### INSTRUCTIONS TO FOLLOW
Scan the entries below for the word "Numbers" and copy every line where it turns up.

(Data excerpts)
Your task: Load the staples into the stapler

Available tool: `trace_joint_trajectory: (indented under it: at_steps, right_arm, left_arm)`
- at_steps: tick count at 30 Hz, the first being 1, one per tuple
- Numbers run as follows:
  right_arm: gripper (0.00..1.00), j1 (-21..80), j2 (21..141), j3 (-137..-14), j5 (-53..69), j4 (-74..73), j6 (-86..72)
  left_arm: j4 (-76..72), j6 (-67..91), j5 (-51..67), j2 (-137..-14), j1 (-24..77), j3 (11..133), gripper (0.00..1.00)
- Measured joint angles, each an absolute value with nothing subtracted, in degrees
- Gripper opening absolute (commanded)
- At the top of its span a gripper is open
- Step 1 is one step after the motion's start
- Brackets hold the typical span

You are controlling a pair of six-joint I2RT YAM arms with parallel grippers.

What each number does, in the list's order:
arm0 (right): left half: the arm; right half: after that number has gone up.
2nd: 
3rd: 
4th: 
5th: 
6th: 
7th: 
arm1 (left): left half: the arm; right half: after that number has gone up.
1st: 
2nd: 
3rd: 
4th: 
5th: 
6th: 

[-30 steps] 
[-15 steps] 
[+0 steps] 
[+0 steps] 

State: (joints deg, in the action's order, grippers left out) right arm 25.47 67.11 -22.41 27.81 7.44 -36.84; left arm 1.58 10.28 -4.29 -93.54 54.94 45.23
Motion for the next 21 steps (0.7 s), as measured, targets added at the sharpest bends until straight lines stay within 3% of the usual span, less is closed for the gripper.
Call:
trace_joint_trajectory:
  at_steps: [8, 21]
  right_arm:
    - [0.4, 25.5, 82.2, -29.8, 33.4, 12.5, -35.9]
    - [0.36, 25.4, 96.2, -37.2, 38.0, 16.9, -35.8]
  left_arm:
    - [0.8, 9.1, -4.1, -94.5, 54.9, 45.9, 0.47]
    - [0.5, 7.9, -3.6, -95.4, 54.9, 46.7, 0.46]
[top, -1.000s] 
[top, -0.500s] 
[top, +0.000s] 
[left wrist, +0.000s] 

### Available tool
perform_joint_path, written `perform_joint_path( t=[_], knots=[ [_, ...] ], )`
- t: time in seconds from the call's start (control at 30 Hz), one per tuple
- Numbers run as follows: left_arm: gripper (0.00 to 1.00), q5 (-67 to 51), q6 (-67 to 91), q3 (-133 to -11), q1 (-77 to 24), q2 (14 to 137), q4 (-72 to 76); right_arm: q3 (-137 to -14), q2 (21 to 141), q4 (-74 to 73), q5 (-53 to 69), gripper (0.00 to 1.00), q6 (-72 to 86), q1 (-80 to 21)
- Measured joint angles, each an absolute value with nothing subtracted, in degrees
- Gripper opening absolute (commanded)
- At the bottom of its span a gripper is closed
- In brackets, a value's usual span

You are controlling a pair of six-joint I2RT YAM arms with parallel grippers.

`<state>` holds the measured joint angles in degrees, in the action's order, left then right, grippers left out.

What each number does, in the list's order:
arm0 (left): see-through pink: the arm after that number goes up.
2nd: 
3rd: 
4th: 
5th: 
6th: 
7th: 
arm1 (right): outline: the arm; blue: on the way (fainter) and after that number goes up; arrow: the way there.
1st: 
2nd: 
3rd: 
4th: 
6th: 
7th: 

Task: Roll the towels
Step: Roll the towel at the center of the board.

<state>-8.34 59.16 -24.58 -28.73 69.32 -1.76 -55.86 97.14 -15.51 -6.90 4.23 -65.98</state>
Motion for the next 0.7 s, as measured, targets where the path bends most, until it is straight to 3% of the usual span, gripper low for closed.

### WRITTEN RESPONSE
- Numbers run as follows:
- Numbers run as follows: left_arm: gripper (0.00 to 1.00), q5 (-67 to 51), q6 (-67 to 91), q3 (-133 to -11), q1 (-77 to 24), q2 (14 to 137), q4 (-72 to 76); right_arm: q3 (-137 to -14), q2 (21 to 141), q4 (-74 to 73), q5 (-53 to 69), gripper (0.00 to 1.00), q6 (-72 to 86), q1 (-80 to 21)

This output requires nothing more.